Un groupe de défense des droits humains rapporte 118 arrestations et 842 interpellations lors des manifestations pour le Rojava en Turquie
Au moins 842 personnes ont été interpellées et 118 arrêtées lors des manifestations organisées à travers la Turquie pour protester contre l’offensive militaire de Damas contre les forces kurdes dans la région du Rojava au nord-est de la Syrie, selon le Stockholm Center for Freedom citant l’Association pour la liberté des avocats (ÖHD).

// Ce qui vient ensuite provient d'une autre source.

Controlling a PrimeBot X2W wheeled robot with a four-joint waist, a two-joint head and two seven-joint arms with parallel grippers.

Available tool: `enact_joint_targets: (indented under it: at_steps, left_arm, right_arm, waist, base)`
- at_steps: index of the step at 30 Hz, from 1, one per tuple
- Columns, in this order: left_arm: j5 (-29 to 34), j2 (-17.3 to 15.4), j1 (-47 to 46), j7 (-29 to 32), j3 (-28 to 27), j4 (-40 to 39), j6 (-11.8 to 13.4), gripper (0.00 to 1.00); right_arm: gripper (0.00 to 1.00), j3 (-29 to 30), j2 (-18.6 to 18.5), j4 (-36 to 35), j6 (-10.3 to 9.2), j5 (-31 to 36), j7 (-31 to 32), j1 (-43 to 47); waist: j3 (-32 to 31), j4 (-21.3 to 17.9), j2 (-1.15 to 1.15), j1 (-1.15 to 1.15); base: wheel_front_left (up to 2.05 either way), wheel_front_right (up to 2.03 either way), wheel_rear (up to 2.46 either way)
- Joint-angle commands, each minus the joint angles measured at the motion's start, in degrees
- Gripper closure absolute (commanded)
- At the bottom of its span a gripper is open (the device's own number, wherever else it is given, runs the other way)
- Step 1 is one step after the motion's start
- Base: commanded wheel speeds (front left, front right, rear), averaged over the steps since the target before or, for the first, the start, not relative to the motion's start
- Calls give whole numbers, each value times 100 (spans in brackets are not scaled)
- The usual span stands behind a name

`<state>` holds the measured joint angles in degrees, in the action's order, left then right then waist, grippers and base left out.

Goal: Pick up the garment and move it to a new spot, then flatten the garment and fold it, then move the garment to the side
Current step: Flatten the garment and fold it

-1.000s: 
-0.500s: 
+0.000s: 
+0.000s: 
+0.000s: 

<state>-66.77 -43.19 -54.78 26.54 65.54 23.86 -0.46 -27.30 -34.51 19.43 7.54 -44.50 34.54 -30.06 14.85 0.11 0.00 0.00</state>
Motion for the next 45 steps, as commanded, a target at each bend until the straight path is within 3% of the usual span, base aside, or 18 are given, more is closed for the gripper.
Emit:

Selon le rapport de l’ÖHD, qui documente 49 manifestations distinctes dans 19 provinces entre le 1er janvier et le 2 février, 133 interpellés ont été libérés sous contrôle judiciaire, tandis que 106 personnes ont signalé avoir subi des mauvais traitements durant leur détention.
Parmi les interpellés, au moins 99 étaient mineurs, tout comme 25 des personnes arrêtées, ce qui soulève de graves inquiétudes quant au non-respect du principe de l’intérêt supérieur de l’enfant et des conventions internationales sur les droits de l’enfant, indique le rapport.
Lors d’une conférence de presse, Mehmet Öner, membre du conseil exécutif de l’ÖHD, a déclaré que les interpellés étaient accusés de « diffusion de propagande terroriste », « participation à un rassemblement illégal » ou « résistance à un agent public ».
Öner a affirmé que les interpellations étaient arbitraires et sans preuves tangibles, avec des périodes de garde à vue prolongées illégalement et un recours croissant à la détention provisoire comme mesure punitive. Il a également noté que des avocats et des journalistes couvrant les manifestations avaient également été interpellés, certains ayant subi des violences physiques.
L’ÖHD a appelé à mettre fin aux interdictions de rassemblements pacifiques, à cesser immédiatement les interpellations et arrestations arbitraires, et à mener des enquêtes indépendantes sur les allégations de torture et de mauvais traitements.
Quinze barreaux turcs avaient précédemment publié une déclaration commune le 26 janvier critiquant les interventions policières et les interpellations liées à ces manifestations.
Le nord-est de la Syrie est largement contrôlé par les Forces démocratiques syriennes (FDS) dirigées par les Kurdes, qui ont été un allié clé des États-Unis dans la lutte contre l’État islamique en Irak et au Levant (EIIL).
Ankara considère les Unités de protection du peuple kurde (YPG), qui dominent les FDS, comme une branche du Parti des travailleurs du Kurdistan (PKK), interdit, qui mène une insurrection contre l’État turc depuis 1984 et est classé comme organisation terroriste par la Turquie et ses alliés occidentaux.
En mai, le PKK a annoncé qu’il déposerait les armes pour mener une lutte démocratique visant à défendre les droits de la minorité kurde, conformément à l’appel de son dirigeant emprisonné Abdullah Öcalan. En août, le Parlement turc a créé une commission parlementaire spéciale pour superviser les efforts de paix. Cependant, les groupes de la société civile kurde soulignent que les réformes structurelles garantissant les droits fondamentaux restent à mettre en œuvre, suscitant des inquiétudes quant à la sincérité et à la portée des efforts de normalisation.